Hot weather tip [lurks]

I have a hot weather tip. You're bound to have electric fans right? Well, you know the guards on them? Remove it and clean the blades. The difference between the amount of air they push with dirty blades and the wire guards is enormous. One tiny little one I've got now shifts so much air I've put it in a window and you can feel the breeze through the whole house. It's quieter too.


  1. Not to be advised if you've got kids though. Well, unless you think fingers are an aberration.

  2. They'll only do it once :)

  3. My god! This works. I happen to have the exact same fan from my 'top floor in an old victorian house' university days, where routinely my room would become sauna like due to lack of through draft.
    Had a quick go at this early on and switched the thing on.. Within rougly 10seconds, all the loose paper that was littering my work table had flown off the table and was scattered around the floor and I was considerably cooler!
    So 10/10 for cooling, 1/10 for keeping your house tidy.

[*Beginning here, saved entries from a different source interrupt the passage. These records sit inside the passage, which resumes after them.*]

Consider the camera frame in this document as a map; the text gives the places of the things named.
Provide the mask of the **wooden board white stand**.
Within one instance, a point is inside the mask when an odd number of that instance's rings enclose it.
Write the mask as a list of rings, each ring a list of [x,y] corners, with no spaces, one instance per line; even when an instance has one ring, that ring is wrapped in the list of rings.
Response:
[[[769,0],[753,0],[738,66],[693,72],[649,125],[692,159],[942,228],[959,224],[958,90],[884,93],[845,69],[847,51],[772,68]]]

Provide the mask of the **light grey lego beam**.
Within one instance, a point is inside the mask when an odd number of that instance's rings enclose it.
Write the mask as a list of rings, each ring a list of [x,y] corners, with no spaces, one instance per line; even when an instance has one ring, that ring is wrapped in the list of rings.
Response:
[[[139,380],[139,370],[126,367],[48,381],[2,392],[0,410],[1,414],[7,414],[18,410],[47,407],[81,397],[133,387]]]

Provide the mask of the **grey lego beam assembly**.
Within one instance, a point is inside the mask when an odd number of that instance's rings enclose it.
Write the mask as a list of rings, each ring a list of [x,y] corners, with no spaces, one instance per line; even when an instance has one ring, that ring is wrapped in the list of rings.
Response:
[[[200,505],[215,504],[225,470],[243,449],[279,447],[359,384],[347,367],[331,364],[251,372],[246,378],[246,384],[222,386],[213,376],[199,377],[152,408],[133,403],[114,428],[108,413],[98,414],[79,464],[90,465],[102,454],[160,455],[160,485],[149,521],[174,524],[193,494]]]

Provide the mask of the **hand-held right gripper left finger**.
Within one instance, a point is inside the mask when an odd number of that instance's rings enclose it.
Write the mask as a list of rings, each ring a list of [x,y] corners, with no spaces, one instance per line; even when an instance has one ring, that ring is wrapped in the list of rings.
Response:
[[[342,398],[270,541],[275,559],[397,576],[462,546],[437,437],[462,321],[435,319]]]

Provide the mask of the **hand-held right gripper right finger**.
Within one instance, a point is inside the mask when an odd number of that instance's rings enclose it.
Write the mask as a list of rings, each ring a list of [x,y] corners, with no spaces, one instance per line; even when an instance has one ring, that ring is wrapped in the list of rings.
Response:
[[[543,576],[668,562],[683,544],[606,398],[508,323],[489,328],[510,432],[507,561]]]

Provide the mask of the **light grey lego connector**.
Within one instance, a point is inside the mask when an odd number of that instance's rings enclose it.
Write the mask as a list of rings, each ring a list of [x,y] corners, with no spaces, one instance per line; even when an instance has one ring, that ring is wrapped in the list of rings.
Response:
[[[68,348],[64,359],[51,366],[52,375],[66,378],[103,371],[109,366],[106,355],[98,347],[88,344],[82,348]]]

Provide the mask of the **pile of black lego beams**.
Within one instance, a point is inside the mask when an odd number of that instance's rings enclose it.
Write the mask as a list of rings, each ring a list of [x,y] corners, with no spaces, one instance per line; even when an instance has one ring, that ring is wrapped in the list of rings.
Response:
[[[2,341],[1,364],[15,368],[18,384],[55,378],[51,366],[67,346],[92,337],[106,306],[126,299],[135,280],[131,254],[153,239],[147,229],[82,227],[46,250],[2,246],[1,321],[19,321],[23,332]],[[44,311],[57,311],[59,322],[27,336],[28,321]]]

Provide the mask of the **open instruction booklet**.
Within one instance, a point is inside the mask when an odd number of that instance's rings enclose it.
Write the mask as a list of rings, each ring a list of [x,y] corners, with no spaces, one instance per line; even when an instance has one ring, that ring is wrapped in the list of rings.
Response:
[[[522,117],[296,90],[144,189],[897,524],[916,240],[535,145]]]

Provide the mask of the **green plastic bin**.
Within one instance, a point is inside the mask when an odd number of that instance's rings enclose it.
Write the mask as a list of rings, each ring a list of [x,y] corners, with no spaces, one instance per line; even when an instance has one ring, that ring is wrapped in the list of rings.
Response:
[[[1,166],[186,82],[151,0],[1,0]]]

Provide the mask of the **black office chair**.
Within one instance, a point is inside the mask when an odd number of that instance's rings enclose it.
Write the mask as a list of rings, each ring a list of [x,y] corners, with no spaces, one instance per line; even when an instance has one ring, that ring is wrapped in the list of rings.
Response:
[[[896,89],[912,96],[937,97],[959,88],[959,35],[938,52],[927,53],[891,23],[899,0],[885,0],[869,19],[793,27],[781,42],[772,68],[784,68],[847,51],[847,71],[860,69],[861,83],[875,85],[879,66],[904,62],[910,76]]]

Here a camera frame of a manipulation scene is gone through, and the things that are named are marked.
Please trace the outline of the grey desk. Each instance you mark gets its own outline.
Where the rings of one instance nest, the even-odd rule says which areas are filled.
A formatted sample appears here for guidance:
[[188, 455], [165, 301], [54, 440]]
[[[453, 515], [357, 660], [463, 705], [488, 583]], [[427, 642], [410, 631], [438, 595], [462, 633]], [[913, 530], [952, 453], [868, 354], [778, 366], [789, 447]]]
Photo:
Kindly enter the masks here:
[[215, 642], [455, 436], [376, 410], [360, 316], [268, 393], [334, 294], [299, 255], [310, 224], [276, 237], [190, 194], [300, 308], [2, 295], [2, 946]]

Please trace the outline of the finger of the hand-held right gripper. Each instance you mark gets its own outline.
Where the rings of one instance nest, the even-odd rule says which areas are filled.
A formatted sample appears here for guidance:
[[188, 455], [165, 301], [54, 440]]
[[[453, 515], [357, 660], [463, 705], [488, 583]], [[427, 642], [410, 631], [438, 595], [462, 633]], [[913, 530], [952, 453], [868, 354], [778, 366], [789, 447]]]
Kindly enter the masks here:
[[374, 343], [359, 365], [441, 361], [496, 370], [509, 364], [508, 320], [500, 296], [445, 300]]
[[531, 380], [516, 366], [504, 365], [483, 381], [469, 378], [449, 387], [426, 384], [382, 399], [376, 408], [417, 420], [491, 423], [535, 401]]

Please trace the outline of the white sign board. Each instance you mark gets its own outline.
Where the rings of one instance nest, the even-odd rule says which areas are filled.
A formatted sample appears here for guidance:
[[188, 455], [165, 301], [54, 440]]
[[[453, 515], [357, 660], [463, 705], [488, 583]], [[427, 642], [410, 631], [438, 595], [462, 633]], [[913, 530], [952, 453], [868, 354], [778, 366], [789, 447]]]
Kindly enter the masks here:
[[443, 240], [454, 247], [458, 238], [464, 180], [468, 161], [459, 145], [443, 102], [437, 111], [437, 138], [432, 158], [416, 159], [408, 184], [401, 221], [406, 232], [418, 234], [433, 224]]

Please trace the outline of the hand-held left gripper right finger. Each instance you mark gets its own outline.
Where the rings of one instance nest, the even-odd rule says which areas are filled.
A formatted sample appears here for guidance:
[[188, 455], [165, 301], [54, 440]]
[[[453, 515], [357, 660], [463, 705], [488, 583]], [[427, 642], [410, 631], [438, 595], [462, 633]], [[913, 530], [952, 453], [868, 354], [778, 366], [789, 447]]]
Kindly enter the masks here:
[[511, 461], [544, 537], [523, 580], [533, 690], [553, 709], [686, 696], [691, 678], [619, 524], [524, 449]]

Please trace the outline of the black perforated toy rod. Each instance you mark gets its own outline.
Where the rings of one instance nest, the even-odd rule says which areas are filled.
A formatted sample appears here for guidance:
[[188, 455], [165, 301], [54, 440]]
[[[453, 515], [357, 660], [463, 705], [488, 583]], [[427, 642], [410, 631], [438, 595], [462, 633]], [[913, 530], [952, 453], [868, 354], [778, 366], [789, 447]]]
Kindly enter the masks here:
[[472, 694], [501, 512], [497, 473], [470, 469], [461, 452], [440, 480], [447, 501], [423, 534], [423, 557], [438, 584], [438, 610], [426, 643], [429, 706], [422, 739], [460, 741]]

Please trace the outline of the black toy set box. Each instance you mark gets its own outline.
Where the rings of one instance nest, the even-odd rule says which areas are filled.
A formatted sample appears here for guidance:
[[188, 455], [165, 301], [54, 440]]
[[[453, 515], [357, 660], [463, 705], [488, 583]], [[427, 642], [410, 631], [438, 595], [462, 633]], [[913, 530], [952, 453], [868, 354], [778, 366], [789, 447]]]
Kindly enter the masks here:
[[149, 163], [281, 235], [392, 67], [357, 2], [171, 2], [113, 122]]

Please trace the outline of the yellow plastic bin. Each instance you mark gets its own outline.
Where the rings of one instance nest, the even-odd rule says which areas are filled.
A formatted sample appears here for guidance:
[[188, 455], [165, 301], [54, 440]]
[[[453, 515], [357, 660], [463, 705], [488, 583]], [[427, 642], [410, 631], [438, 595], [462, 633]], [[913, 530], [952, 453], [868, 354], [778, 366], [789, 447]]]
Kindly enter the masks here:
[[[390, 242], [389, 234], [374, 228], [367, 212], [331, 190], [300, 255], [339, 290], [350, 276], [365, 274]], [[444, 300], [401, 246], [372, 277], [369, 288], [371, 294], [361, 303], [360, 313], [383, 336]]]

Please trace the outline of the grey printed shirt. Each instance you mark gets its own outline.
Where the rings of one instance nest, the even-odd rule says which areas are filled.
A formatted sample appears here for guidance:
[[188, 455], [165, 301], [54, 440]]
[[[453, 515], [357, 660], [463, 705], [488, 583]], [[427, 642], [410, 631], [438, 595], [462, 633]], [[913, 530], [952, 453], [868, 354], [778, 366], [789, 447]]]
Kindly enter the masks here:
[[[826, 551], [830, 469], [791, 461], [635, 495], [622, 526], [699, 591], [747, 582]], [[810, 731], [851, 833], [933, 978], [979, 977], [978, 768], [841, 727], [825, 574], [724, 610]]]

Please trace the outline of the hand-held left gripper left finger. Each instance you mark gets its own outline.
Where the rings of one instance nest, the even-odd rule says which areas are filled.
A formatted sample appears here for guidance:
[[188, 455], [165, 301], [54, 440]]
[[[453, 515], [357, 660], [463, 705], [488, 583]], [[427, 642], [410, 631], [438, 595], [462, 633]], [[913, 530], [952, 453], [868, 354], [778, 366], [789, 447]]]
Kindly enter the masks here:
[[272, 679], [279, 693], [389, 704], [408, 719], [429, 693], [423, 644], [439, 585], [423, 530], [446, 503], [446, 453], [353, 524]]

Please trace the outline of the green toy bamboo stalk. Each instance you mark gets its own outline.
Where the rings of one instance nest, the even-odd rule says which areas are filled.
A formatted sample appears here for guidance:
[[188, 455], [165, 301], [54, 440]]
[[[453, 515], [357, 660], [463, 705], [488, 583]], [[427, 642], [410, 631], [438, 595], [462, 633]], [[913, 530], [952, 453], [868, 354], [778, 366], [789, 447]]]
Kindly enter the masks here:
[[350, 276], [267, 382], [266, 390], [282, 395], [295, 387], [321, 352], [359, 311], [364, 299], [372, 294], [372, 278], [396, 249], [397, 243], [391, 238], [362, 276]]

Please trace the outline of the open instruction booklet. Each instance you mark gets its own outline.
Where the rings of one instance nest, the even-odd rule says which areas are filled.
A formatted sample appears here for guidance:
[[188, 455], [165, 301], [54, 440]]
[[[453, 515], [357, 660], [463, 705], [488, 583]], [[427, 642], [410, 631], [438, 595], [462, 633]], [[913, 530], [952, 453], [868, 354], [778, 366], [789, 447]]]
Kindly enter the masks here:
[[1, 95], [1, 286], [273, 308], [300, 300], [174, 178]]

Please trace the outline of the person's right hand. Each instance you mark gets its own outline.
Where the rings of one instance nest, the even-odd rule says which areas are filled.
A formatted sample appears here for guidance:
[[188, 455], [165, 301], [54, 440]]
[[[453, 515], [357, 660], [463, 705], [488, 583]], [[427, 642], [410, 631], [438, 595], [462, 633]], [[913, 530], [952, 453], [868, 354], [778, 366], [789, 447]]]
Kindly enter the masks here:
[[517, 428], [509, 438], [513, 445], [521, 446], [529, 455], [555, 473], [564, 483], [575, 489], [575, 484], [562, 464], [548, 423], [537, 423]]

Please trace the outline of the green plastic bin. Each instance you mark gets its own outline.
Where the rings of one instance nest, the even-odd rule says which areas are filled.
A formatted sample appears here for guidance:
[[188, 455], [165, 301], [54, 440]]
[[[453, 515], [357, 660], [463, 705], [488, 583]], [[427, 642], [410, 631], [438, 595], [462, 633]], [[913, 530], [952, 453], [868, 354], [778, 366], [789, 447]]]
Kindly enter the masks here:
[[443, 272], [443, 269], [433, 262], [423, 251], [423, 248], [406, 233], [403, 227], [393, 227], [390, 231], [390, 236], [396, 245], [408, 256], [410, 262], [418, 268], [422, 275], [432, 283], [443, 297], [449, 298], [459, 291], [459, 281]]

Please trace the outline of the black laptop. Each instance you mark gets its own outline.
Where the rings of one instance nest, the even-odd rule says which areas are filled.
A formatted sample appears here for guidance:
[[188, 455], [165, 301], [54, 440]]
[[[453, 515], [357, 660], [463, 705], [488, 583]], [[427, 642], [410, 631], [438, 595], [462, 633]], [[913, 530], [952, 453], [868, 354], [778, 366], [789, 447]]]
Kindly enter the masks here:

  4. While on the face of it the whole removing of grill on fan thing was a pretty neat suggestion, the list of digit casualties is piling up in the hallowed halls of Electric Death.The consensus is that while it's perfectly possible to avoid the bare whiring blades of death while sobre, there are a few of us known for the odd alcoholic bevvy on occasion. And the list of skinned knuckles and bruised nails grows longer. Clearly what we need is an alcohol sensitive guard that detects faint molecules of alcohol and closes gracefully to save further inebrated injury.